6

I am working with a pretrained keras model and I want to run it on TPU by Google Colaboratory, but I get the following error:

ValueError: Layer has a variable shape in a non-batch dimension. TPU models must have constant shapes for all operations.

You may have to specify 'input_length' for RNN/TimeDistributed layers.

Layer: Input shape: [(None, 128, 768), (None, 1)] Output shape: (None, None, 768)

I'm working with keras-xlnet. As I understand it, TPU needs to have fixed batch size when the model is compiled as explained here and here.

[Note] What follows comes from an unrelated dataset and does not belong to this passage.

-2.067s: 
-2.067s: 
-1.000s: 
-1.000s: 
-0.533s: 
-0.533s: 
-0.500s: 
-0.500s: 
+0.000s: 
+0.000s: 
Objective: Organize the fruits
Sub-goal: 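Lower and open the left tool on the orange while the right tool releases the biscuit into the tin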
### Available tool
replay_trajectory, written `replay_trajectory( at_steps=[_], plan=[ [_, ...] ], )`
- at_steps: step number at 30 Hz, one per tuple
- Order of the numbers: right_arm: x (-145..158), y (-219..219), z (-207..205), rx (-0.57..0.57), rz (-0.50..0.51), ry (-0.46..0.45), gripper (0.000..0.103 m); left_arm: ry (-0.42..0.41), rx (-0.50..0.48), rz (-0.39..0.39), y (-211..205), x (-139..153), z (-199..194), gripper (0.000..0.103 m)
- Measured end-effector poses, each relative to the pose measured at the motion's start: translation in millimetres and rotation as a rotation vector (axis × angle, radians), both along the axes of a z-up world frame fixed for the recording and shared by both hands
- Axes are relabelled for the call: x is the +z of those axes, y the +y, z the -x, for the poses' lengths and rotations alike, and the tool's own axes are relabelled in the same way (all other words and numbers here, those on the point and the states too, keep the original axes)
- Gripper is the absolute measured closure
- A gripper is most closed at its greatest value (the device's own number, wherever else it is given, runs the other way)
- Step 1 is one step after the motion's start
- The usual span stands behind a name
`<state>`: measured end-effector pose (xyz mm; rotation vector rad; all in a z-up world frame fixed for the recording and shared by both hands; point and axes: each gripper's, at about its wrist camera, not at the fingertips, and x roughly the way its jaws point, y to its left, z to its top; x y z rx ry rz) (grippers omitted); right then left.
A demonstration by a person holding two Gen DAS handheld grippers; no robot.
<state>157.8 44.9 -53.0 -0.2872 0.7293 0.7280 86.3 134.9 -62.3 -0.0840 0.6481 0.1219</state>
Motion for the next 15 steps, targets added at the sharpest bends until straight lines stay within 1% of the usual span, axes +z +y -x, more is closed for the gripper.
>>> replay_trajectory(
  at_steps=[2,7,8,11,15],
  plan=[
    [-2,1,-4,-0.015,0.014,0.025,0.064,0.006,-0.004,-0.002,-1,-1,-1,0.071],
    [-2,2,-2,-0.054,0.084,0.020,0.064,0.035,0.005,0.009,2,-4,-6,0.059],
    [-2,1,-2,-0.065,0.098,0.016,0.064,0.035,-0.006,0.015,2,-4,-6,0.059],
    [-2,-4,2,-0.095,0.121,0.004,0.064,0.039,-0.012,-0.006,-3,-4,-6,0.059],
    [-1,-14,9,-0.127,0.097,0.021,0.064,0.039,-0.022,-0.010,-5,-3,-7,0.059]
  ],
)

The model is loaded from checkpoint:

from keras_xlnet import Tokenizer, load_trained_model_from_checkpoint, 
      ATTENTION_TYPE_BI

checkpoint_path = 'xlnet_cased_L-12_H-768_A-12'

tokenizer = Tokenizer(os.path.join(checkpoint_path, 'spiece.model'))
model = load_trained_model_from_checkpoint(
    config_path=os.path.join(checkpoint_path, 'xlnet_config.json'),
    checkpoint_path=os.path.join(checkpoint_path, 'xlnet_model.ckpt'),
    batch_size=BATCH_SIZE,
    memory_len=512,
    target_len=SEQ_LEN,
    in_train_phase=False,
    attention_type=ATTENTION_TYPE_BI,
    )
 model.summary()

model is then compiled (after a few changes):

from keras_bert import AdamWarmup, calc_train_steps

decay_steps, warmup_steps = calc_train_steps(
    y_train.shape[0],
    batch_size=BATCH_SIZE,
    epochs=EPOCHS,
    )


model.compile(
    AdamWarmup(decay_steps=decay_steps, warmup_steps=warmup_steps, lr=LR),
    loss='binary_crossentropy',
    )

Then, model is loaded to TPU, where the error occures:

tpu_address = 'grpc://' + os.environ['COLAB_TPU_ADDR']
    strategy = tf.contrib.tpu.TPUDistributionStrategy(
    tf.contrib.cluster_resolver.TPUClusterResolver(tpu=tpu_address)
    )

with tf.keras.utils.custom_object_scope(get_custom_objects()):
    tpu_model = tf.contrib.tpu.keras_to_tpu_model(model, strategy=strategy)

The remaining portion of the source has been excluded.